■ What is needed
Gather every line in the records below that contains the word "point".

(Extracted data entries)
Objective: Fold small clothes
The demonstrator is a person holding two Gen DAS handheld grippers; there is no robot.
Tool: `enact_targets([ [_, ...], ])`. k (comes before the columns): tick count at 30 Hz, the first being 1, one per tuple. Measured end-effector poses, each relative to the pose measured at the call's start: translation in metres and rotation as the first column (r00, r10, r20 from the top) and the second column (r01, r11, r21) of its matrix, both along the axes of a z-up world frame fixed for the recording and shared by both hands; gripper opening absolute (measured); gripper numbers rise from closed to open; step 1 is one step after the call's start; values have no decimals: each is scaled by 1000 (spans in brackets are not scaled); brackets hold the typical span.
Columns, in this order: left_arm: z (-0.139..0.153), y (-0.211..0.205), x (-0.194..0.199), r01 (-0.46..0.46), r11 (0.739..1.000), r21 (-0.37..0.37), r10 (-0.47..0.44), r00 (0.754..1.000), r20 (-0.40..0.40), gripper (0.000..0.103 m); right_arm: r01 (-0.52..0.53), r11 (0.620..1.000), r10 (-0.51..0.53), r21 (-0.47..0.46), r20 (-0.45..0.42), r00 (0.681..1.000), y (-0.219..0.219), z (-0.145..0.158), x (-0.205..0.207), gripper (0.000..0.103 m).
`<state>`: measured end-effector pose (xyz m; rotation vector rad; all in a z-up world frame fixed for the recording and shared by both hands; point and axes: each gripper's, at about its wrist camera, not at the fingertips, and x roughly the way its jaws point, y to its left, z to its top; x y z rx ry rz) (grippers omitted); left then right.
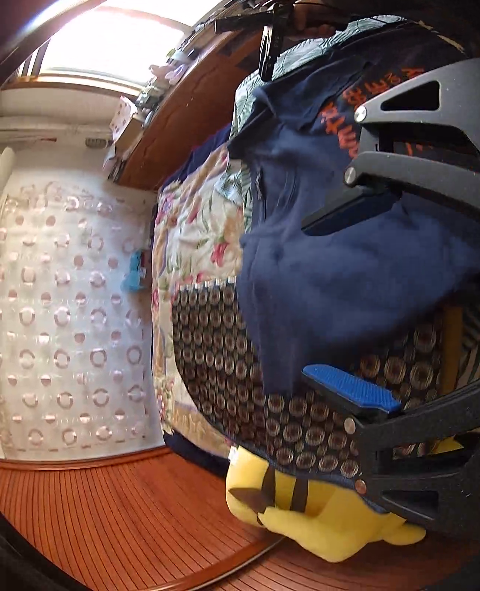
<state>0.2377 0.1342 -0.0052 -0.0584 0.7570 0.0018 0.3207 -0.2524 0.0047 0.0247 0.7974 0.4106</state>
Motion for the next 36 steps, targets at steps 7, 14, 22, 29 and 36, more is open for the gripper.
enact_targets([
  [7, -33, 41, 28, -68, 995, -78, 59, 992, -112, 67, 67, 998, -67, 7, -4, 998, -7, 5, 24, 59],
  [14, -33, 43, 35, -39, 989, -145, 24, 994, -105, 46, 39, 998, -34, 53, -87, 996, -4, -13, 40, 59],
  [22, -28, 42, 47, -26, 991, -131, 11, 993, -114, 25, -45, 992, 59, 121, -111, 992, 14, -12, 61, 59],
  [29, -31, 42, 56, -23, 993, -119, 5, 989, -147, 25, -92, 993, 101, 76, -128, 987, 28, -19, 71, 42],
  [36, -3, 29, 41, -1, 994, -106, -3, 999, -37, 3, -86, 996, 86, 13, -37, 996, 40, -3, 67, 10],
])
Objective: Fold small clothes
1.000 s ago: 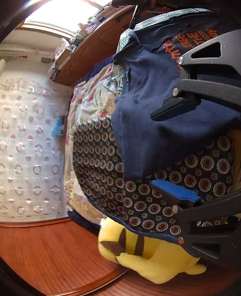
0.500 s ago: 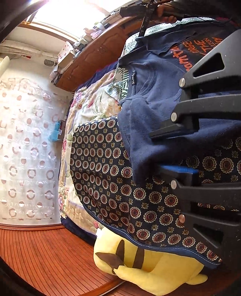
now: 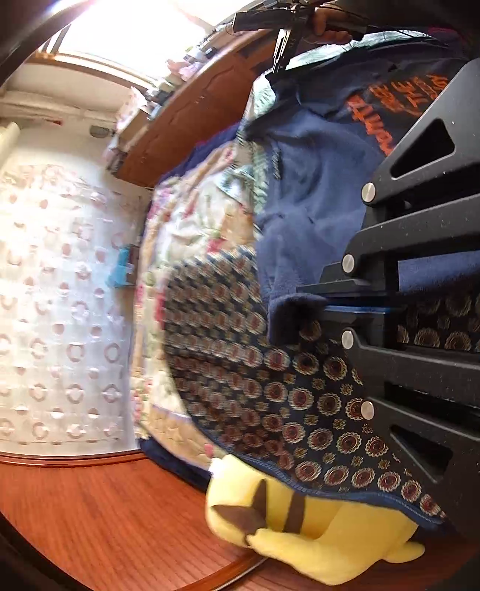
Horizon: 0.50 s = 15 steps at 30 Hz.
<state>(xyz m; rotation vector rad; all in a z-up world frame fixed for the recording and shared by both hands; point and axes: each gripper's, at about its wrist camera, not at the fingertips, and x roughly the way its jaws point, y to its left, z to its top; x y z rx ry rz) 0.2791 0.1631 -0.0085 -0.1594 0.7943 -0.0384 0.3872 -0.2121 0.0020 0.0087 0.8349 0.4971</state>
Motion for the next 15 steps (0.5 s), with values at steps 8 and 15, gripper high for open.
enact_targets([
  [8, 55, -30, -56, 73, 997, 1, -72, 986, 148, 3, 29, 999, -35, 32, 204, 978, -19, 47, -65, 9],
  [15, 70, -49, -138, 141, 990, 1, -137, 962, 236, 3, 8, 999, -20, 44, 300, 954, -40, 58, -148, 9],
])
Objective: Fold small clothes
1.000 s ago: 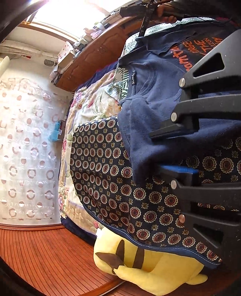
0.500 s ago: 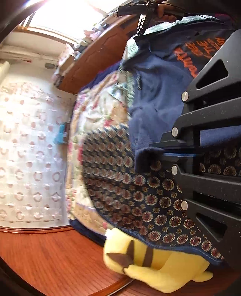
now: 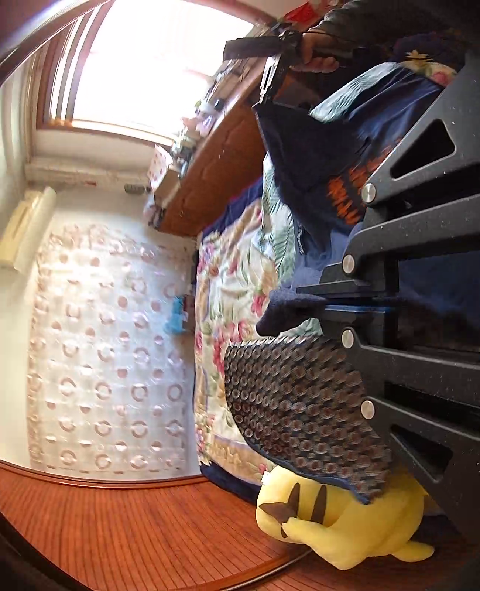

■ Task answer
`<state>`: measured end-effector pose (xyz m; rotation vector rad; all in a z-up world frame fixed for the recording and shared by both hands; point and axes: each gripper's, at about its wrist camera, not at the fingertips, and x roughly the way its jaws point, y to its left, z to its top; x y z rx ry rz) (grippers omitted); left then right.
<state>(xyz m; rotation vector rad; all in a z-up world frame fixed for the recording and shared by both hands; point and axes: each gripper's, at about its wrist camera, not at the fingertips, and x roughly the way its jaws point, y to its left, z to its top; x y z rx ry rz) 0.2791 0.1631 -0.0085 -0.1594 0.7943 -0.0384 0.3872 -0.2121 0.0020 0.0087 0.8349 0.4971</state>

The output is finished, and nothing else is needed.